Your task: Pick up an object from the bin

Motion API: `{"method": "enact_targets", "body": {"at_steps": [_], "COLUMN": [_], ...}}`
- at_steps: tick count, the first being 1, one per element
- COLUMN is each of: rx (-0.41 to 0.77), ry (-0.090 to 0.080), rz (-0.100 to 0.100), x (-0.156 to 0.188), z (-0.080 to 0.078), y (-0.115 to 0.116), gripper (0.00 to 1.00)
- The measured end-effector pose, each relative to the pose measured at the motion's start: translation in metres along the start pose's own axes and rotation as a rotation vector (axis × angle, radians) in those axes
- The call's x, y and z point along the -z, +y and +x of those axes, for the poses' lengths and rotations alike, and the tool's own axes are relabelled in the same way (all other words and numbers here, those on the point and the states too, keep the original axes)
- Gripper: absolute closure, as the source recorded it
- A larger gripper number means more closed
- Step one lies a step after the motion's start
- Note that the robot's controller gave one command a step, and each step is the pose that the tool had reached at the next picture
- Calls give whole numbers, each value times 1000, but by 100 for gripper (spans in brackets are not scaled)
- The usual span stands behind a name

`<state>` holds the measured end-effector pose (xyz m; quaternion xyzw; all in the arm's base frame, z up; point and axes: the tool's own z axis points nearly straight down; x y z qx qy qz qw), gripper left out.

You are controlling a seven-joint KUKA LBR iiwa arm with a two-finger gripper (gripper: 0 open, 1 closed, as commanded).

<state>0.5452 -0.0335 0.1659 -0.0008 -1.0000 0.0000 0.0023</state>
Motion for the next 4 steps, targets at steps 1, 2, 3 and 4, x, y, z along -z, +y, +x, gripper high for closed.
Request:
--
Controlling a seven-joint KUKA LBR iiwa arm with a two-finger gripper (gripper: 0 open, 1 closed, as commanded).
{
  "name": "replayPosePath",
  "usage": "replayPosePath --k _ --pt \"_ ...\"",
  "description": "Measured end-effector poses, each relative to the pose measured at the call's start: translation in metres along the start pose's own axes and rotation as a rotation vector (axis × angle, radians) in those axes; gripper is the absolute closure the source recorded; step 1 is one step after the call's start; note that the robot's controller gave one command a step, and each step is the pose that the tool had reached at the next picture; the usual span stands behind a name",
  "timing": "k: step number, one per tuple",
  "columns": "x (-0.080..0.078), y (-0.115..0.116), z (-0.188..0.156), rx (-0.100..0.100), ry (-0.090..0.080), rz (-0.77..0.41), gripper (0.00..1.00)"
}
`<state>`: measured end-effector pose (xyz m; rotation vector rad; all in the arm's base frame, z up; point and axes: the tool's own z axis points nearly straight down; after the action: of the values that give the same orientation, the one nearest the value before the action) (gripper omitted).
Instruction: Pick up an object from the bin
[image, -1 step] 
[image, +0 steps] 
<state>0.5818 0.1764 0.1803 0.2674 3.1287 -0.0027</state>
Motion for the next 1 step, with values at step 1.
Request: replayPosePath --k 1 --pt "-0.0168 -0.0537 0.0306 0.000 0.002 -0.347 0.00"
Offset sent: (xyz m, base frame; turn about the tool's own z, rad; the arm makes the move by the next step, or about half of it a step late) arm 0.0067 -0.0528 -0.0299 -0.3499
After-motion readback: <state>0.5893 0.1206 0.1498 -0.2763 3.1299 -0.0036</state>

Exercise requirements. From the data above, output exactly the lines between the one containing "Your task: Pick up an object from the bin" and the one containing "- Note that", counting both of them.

Expected output.
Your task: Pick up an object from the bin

Motion API: `{"method": "enact_targets", "body": {"at_steps": [_], "COLUMN": [_], ...}}`
- at_steps: tick count, the first being 1, one per element
- COLUMN is each of: rx (-0.41 to 0.77), ry (-0.090 to 0.080), rz (-0.100 to 0.100), x (-0.156 to 0.188), z (-0.080 to 0.078), y (-0.115 to 0.116), gripper (0.00 to 1.00)
- The measured end-effector pose, each relative to the pose measured at the motion's start: translation in metres along the start pose's own axes and rotation as a rotation vector (axis × angle, radians) in those axes
- The call's x, y and z point along the -z, +y and +x of those axes, for the poses' lengths and rotations alike, and the tool's own axes are relabelled in the same way (all other words and numbers here, those on the point and the states too, keep the original axes)
- Gripper: absolute closure, as the source recorded it
- A larger gripper number means more closed
- Step one lies a step after the motion's start
- Note that the robot's controller gave one command a step, and each step is the pose that the tool had reached at the next picture

The exercise is done, and no more output is needed.